Page 42 of Citizens of London


  In Britain, there was little sense of excitement or rejoicing. “Except for the planes overhead, it was all so quiet,” Pamela Churchill wrote Averell Harriman. “It was a great day, & none of the people left behind knew what to do with it.” On the surface, it seemed like any other day. People went to their offices and factories, shopped for dinner, played with their children, queued up to buy the newspapers’ latest editions. “Walking along the streets of London, you almost wanted to shout at them and say, ‘Don’t you know that history is being made this day?’ ” Murrow told his American listeners. Of course, they did, as he well knew; they just didn’t know how that history would turn out. “There was a kind of holding of the breath,” observed the author William Saroyan, an Army private who worked for the Office of War Information in London. “Everybody seemed to be praying…. You could see it in their faces and the way every man went about his business. Would the damn thing work? That was the question.” Musing about London’s “queer hush” that day, Mollie Panter-Downes wrote in The New Yorker: “One could sense the strain of a city trying to project itself across the intervening English orchards and cornfields, across the strip of water, to the men already beginning to die in the French orchards and cornfields which once more had become ‘over there.’ ”

  AS DAWN BROKE on June 6, Richard C. Hottelet, a CBS newsman flying aboard a B-26, looked down at the English Channel and sharply drew in his breath. There below, knifing ahead in wind-whipped waves, was the mightiest armada in history—rank after rank of ships stretching as far as he could see, all bearing down on the beaches of Normandy. After returning to London, Hottelet told a colleague: “If I had had to parachute out of the plane, I could have walked across the channel on the ships.”
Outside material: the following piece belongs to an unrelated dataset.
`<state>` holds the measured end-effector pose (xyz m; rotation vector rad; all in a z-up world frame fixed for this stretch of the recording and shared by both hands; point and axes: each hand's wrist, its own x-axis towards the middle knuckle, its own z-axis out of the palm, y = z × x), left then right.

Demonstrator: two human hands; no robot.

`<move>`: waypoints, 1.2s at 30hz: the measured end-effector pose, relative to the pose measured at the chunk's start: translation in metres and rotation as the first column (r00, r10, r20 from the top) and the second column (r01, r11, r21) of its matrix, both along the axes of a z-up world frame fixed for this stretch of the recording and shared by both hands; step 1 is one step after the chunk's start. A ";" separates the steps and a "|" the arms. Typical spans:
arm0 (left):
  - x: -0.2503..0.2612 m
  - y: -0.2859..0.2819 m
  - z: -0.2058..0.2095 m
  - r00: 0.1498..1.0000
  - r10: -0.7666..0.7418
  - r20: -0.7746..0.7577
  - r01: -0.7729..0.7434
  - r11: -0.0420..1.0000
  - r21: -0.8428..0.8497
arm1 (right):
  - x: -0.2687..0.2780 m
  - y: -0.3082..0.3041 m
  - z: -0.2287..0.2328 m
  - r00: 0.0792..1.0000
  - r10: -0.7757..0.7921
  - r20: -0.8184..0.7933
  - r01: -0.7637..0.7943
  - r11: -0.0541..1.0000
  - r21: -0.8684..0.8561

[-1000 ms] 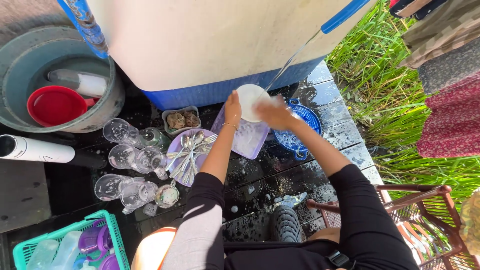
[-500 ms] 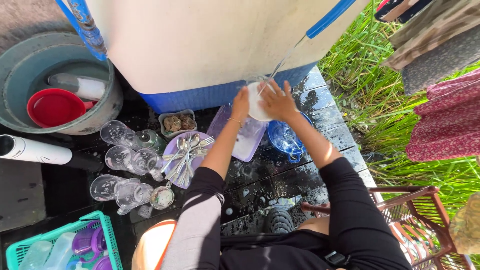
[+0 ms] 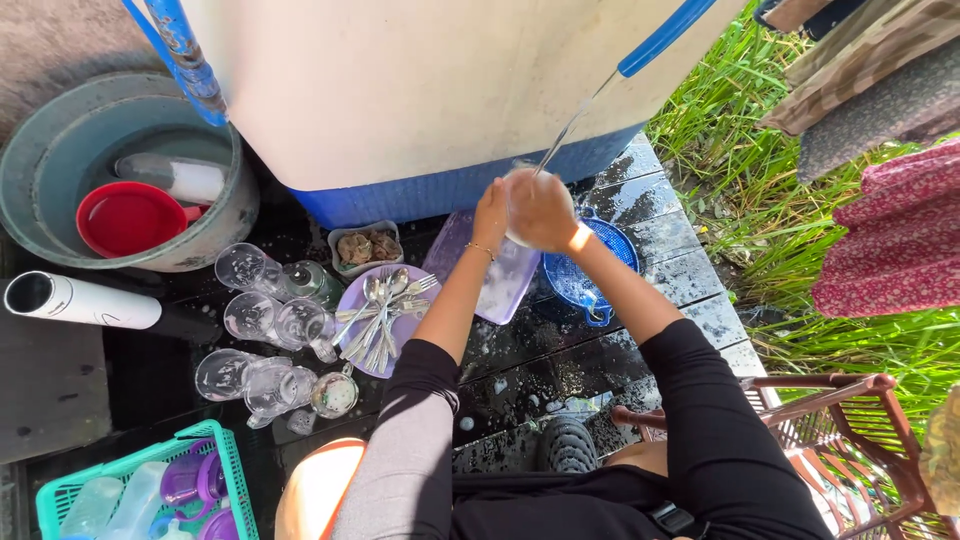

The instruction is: The person washes a glass, a bowl, a container, and a strainer by hand before rinsing them and some forks under a stream of water.

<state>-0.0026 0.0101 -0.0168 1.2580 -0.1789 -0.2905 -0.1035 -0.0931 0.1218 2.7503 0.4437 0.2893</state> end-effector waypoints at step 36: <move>0.036 0.037 0.008 0.683 -0.305 -0.663 0.283 0.948 -0.145 | 0.034 -0.038 -0.025 0.897 0.024 -0.440 0.395 0.399 0.827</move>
  In those ships—and the waves of bombers and fighters overhead—one could see the full power and grandeur of the Western alliance. The British, American, and Canadian troops in the first wave of the invasion were ferried to Normandy by U.S., British, Norwegian, Polish, and French ships. They were given air cover by American, British, Dutch, Norwegian, Polish, Belgian, Czech, and French pilots and aircrews. Unchallenged by the Luftwaffe and encountering only light flak, Allied planes roared low over Normandy in heavy gray rain clouds and dropped their bombs. More than fourteen thousand bombing and fighter sorties were made that day, with only a handful of aircraft failing to return to their bases.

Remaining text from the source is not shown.